%%

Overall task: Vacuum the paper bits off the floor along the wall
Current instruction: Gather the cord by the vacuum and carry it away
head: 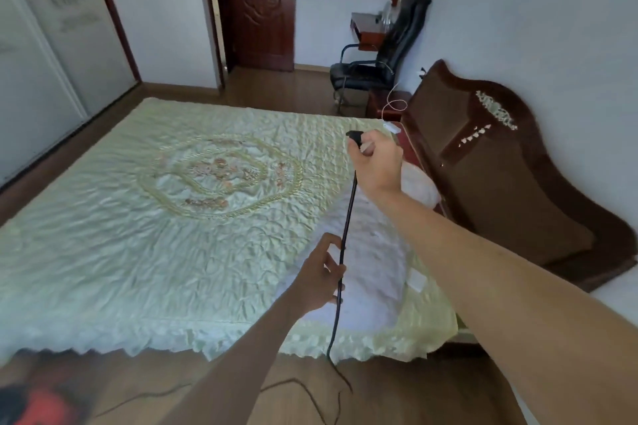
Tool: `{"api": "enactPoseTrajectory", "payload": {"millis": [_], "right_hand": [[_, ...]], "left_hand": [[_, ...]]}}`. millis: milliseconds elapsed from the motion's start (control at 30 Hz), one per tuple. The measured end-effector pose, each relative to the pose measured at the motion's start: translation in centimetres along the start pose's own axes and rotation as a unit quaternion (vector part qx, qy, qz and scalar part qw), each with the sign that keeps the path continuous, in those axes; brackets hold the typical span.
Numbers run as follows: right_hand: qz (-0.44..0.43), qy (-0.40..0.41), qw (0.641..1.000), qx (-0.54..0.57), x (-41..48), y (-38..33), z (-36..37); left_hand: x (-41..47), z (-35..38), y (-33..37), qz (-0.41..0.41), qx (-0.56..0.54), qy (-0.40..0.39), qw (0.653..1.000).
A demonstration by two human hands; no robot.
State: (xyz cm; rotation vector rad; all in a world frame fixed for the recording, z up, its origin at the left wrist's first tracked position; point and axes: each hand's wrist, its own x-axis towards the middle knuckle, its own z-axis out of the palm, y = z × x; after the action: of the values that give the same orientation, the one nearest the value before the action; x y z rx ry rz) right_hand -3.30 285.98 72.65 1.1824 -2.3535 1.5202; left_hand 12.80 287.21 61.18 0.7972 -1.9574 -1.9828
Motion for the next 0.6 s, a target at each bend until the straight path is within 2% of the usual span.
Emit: {"api": "enactPoseTrajectory", "payload": {"millis": [300, 600], "right_hand": [[-0.065, -0.102, 0.988, 0.099, -6.4, -17.4, 18.0], [-0.124, -0.224, 0.952, 0.166, -14.9, -30.6, 31.0]], "left_hand": [[-11.4, -19.1, -2.2, -0.002, -0.003, 0.157, 0.988], [-22.3, -32.0, -6.2, -0.041, -0.010, 0.318, 0.947]]}}
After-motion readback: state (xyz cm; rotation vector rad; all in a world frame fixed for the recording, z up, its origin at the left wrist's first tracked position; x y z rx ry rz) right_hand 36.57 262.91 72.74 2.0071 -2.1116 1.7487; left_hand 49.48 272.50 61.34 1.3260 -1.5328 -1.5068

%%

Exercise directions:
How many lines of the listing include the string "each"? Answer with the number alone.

Task solution:
3